The records below should be printed once more, exactly as they appear.

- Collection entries
■ ■ ■

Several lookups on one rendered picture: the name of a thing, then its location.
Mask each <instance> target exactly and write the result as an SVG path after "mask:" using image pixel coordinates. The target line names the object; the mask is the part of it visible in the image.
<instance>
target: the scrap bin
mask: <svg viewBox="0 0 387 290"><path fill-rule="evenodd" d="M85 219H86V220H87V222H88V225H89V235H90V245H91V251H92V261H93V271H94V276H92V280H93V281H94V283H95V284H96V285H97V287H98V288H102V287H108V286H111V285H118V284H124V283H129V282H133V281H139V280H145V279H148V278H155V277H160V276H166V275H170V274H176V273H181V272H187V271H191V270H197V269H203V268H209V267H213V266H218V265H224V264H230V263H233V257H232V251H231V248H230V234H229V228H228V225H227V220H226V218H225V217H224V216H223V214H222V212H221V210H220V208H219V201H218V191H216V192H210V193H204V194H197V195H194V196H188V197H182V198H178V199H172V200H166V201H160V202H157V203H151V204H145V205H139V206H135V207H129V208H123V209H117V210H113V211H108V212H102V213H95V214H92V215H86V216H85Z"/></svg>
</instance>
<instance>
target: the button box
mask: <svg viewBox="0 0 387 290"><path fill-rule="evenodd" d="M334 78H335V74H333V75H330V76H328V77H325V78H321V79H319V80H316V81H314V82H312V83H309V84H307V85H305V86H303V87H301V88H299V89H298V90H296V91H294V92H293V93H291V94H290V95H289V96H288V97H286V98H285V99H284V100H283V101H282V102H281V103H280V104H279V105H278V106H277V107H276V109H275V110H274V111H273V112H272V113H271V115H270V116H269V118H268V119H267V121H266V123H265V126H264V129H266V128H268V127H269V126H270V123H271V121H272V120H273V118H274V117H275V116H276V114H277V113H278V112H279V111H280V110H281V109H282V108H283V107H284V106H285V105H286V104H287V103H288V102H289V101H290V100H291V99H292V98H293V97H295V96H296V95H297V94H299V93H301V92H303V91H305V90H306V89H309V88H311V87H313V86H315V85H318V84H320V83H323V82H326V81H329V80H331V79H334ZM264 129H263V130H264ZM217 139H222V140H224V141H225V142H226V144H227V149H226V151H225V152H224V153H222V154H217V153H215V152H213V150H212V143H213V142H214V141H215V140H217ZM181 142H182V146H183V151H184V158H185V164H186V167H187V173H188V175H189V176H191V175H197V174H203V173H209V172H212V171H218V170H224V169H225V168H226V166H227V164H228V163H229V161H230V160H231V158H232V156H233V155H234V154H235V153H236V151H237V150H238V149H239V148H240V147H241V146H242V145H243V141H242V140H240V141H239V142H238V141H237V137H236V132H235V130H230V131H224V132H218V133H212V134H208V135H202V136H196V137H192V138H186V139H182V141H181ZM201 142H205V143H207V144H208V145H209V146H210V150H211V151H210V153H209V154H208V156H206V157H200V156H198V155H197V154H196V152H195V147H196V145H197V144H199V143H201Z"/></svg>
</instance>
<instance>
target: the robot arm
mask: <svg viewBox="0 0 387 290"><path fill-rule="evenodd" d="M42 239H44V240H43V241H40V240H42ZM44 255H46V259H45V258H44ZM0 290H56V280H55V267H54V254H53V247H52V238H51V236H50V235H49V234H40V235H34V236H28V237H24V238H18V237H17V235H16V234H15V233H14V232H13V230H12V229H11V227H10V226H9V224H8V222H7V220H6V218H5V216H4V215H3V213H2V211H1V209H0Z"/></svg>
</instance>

■ ■ ■

- RESPONSE TO THIS TASK
Several lookups on one rendered picture: the name of a thing, then its location.
Mask each <instance> target exactly and write the result as an SVG path after "mask:" using image pixel coordinates. The target line names the object; the mask is the part of it visible in the image.
<instance>
target: the scrap bin
mask: <svg viewBox="0 0 387 290"><path fill-rule="evenodd" d="M85 219H86V220H87V222H88V225H89V235H90V245H91V251H92V261H93V271H94V276H92V280H93V281H94V283H95V284H96V285H97V287H98V288H102V287H108V286H111V285H118V284H124V283H129V282H133V281H139V280H145V279H148V278H155V277H160V276H166V275H170V274H176V273H181V272H187V271H191V270H197V269H203V268H209V267H213V266H218V265H224V264H230V263H233V257H232V251H231V248H230V234H229V228H228V225H227V220H226V218H225V217H224V216H223V214H222V212H221V210H220V208H219V201H218V191H216V192H210V193H204V194H197V195H194V196H188V197H182V198H178V199H172V200H166V201H160V202H157V203H151V204H145V205H139V206H135V207H129V208H123V209H117V210H113V211H108V212H102V213H95V214H92V215H86V216H85Z"/></svg>
</instance>
<instance>
target: the button box
mask: <svg viewBox="0 0 387 290"><path fill-rule="evenodd" d="M334 78H335V74H333V75H330V76H328V77H325V78H321V79H319V80H316V81H314V82H312V83H309V84H307V85H305V86H303V87H301V88H299V89H298V90H296V91H294V92H293V93H291V94H290V95H289V96H288V97H286V98H285V99H284V100H283V101H282V102H281V103H280V104H279V105H278V106H277V107H276V109H275V110H274V111H273V112H272V113H271V115H270V116H269V118H268V119H267V121H266V123H265V126H264V129H266V128H268V127H269V126H270V123H271V121H272V120H273V118H274V117H275V116H276V114H277V113H278V112H279V111H280V110H281V109H282V108H283V107H284V106H285V105H286V104H287V103H288V102H289V101H290V100H291V99H292V98H293V97H295V96H296V95H297V94H299V93H301V92H303V91H305V90H306V89H309V88H311V87H313V86H315V85H318V84H320V83H323V82H326V81H329V80H331V79H334ZM264 129H263V130H264ZM217 139H222V140H224V141H225V142H226V144H227V149H226V151H225V152H224V153H222V154H217V153H215V152H213V150H212V143H213V142H214V141H215V140H217ZM181 142H182V146H183V151H184V158H185V164H186V167H187V173H188V175H189V176H191V175H197V174H203V173H209V172H212V171H218V170H224V169H225V168H226V166H227V164H228V163H229V161H230V160H231V158H232V156H233V155H234V154H235V153H236V151H237V150H238V149H239V148H240V147H241V146H242V145H243V141H242V140H240V141H239V142H238V141H237V137H236V132H235V130H230V131H224V132H218V133H212V134H208V135H202V136H196V137H192V138H186V139H182V141H181ZM201 142H205V143H207V144H208V145H209V146H210V150H211V151H210V153H209V154H208V156H206V157H200V156H198V155H197V154H196V152H195V147H196V145H197V144H199V143H201Z"/></svg>
</instance>
<instance>
target: the robot arm
mask: <svg viewBox="0 0 387 290"><path fill-rule="evenodd" d="M42 239H44V240H43V241H40V240H42ZM44 255H46V259H45V258H44ZM0 290H56V280H55V267H54V254H53V247H52V238H51V236H50V235H49V234H40V235H34V236H28V237H24V238H18V237H17V235H16V234H15V233H14V232H13V230H12V229H11V227H10V226H9V224H8V222H7V220H6V218H5V216H4V215H3V213H2V211H1V209H0Z"/></svg>
</instance>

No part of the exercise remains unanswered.